Problem requirements — Please retype, unchanged, each line from the top of the material below through the line where "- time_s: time" appears.

+ + + + +

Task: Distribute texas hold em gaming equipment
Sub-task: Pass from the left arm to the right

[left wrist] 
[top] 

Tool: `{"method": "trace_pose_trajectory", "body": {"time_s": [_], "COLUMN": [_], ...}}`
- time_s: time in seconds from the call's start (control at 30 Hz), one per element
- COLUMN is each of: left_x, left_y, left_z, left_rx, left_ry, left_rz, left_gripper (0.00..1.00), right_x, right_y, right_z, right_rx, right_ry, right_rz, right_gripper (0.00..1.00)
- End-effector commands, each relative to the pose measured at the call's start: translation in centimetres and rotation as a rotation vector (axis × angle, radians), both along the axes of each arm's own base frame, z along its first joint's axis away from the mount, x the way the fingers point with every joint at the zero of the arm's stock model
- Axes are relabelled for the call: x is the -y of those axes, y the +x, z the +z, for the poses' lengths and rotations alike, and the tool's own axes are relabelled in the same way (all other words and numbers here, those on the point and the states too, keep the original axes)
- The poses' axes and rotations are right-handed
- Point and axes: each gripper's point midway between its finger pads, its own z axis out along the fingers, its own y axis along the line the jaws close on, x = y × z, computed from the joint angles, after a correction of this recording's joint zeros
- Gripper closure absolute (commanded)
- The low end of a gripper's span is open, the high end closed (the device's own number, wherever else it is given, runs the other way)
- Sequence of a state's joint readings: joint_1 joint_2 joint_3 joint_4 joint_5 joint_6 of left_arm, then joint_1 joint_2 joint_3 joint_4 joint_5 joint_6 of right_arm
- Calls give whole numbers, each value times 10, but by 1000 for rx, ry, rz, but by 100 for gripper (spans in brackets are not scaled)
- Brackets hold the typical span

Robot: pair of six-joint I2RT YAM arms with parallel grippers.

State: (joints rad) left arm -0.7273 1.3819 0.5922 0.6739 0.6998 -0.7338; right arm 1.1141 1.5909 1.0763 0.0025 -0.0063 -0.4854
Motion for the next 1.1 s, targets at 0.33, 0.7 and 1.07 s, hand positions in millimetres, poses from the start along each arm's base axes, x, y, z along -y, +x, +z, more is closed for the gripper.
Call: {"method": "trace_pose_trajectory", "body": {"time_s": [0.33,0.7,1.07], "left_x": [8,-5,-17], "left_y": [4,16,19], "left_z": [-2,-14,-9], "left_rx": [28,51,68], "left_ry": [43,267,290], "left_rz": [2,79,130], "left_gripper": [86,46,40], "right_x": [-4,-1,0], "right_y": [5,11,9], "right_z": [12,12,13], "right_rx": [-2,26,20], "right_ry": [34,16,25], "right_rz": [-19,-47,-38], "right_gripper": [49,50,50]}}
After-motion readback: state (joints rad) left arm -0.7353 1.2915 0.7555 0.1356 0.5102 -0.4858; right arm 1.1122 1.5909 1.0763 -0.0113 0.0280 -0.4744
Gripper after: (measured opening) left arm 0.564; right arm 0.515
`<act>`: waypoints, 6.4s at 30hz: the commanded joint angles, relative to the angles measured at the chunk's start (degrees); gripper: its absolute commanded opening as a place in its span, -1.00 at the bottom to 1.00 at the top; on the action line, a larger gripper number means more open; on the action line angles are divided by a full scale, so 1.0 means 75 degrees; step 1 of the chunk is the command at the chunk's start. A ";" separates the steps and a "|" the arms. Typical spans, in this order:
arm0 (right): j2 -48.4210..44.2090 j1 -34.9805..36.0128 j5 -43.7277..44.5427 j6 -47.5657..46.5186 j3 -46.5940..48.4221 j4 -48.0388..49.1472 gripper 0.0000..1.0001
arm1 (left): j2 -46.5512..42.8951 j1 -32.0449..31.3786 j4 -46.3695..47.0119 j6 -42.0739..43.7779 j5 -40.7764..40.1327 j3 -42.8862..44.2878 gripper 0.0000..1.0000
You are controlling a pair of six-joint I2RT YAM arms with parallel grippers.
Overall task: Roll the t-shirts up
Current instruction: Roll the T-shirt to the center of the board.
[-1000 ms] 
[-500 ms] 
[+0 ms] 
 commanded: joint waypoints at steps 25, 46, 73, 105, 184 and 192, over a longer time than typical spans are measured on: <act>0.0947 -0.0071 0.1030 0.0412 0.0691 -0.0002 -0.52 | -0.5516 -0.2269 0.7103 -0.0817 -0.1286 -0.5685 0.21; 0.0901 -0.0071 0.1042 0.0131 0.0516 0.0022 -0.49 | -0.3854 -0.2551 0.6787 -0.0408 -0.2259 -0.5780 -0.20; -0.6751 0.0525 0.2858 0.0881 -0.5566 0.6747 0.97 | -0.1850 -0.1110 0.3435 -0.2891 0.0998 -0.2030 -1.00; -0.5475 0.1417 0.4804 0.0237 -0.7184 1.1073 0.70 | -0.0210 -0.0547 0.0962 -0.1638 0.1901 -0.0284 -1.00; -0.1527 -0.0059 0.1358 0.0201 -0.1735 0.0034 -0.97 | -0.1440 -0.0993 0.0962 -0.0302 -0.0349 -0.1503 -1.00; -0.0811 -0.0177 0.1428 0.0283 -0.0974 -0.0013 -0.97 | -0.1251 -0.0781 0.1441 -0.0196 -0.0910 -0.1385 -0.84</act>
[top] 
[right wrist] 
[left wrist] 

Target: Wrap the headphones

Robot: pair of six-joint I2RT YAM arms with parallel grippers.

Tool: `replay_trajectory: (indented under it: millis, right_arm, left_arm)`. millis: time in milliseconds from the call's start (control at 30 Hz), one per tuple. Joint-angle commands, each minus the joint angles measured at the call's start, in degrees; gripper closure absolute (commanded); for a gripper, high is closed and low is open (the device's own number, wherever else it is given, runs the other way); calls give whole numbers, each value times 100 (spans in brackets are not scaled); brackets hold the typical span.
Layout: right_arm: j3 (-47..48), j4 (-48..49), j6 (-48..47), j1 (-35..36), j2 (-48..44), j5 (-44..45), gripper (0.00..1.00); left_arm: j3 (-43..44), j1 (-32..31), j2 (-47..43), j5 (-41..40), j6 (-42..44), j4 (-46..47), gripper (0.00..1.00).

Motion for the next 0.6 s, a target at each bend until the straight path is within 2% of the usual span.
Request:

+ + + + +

Solution —
Task: Distribute texas hold em gaming equipment
Sub-task: Pass from the left arm to the right

[left wrist] 
[top] 

Tool: `{"method": "trace_pose_trajectory", "body": {"time_s": [_], "COLUMN": [_], ...}}`
- time_s: time in seconds from the call's start (control at 30 Hz), one per element

This response contains the complete answer.